**Brief**
Below this line are records; write out exactly the lines from the one containing "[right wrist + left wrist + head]" through the one containing "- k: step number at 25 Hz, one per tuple", with the pictures left out.

**Material for this exercise**
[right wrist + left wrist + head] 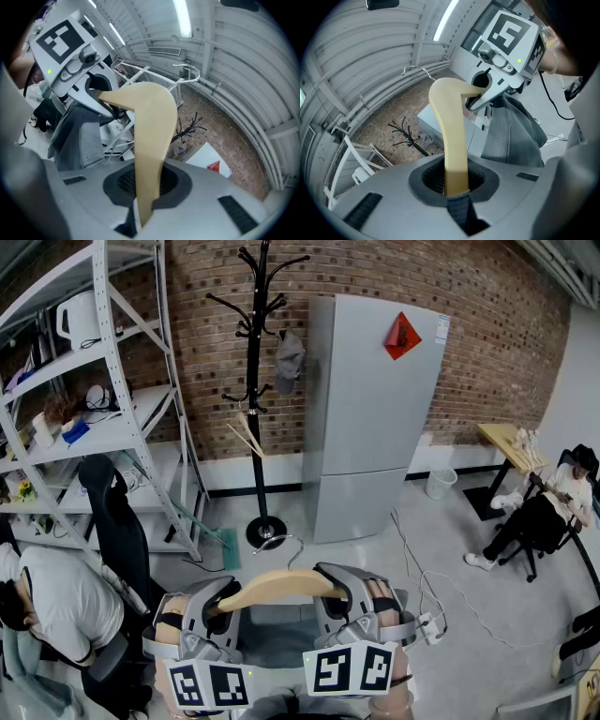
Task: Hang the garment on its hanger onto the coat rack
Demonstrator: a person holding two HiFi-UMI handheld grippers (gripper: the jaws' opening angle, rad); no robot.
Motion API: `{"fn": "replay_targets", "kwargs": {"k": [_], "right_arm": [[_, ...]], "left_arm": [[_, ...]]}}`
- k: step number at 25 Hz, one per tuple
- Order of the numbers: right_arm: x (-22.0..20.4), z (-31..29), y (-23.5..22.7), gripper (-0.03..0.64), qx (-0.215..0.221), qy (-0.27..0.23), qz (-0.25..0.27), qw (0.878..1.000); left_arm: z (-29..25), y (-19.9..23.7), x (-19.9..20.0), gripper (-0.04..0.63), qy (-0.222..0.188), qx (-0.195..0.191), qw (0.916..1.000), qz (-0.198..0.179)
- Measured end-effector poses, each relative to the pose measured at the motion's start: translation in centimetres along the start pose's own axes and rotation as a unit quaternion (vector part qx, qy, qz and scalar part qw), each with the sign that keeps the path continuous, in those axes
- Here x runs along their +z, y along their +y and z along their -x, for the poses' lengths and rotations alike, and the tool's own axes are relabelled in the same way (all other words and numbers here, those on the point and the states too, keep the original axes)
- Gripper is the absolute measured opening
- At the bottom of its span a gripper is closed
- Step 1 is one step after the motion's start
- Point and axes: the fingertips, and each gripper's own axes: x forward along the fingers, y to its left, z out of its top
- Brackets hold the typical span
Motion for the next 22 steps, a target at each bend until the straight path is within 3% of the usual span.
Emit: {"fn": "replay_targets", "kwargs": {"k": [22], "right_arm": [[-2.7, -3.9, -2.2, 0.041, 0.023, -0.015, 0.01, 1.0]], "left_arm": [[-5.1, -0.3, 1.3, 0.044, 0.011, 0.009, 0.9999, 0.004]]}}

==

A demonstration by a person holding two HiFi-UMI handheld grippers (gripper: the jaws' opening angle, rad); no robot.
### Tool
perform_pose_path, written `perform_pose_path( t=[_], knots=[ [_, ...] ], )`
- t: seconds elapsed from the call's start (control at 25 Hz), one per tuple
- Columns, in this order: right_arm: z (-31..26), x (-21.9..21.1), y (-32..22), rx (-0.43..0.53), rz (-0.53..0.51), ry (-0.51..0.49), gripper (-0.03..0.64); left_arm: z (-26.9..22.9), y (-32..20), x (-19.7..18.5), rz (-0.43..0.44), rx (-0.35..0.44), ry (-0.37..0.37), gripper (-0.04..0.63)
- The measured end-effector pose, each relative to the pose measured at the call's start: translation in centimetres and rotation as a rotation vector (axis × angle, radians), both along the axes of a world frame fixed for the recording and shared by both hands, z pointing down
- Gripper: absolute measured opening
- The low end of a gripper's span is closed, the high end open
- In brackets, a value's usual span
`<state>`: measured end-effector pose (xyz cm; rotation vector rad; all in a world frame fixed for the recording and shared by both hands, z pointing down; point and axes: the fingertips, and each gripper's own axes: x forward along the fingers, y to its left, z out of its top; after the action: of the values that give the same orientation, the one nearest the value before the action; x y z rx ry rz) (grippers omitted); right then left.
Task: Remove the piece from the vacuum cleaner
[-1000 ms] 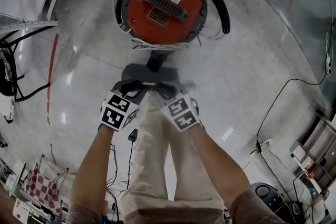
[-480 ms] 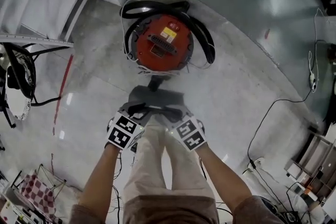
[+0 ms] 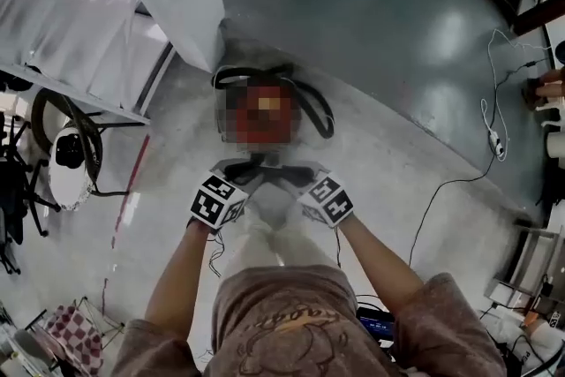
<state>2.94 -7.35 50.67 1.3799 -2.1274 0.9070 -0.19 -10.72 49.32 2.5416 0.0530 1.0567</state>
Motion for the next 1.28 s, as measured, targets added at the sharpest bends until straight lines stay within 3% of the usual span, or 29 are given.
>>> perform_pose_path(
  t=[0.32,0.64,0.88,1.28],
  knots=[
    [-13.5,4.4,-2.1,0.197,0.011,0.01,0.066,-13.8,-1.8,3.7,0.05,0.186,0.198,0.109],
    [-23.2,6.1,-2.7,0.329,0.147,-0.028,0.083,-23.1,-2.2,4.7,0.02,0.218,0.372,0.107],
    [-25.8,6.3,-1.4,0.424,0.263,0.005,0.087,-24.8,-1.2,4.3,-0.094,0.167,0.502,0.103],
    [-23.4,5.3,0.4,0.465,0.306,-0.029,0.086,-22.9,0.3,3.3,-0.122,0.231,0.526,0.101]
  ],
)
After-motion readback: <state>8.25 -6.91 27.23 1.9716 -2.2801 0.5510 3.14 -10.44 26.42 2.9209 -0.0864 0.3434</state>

**Result of the task**
[right wrist + left wrist + head] 
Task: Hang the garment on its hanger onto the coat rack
Demonstrator: a person holding two HiFi-UMI handheld grippers (gripper: the jaws' opening angle, rad); no robot.
Motion API: `{"fn": "replay_targets", "kwargs": {"k": [_], "right_arm": [[_, ...]], "left_arm": [[_, ...]]}}`
- k: step number at 25 Hz, one per tuple

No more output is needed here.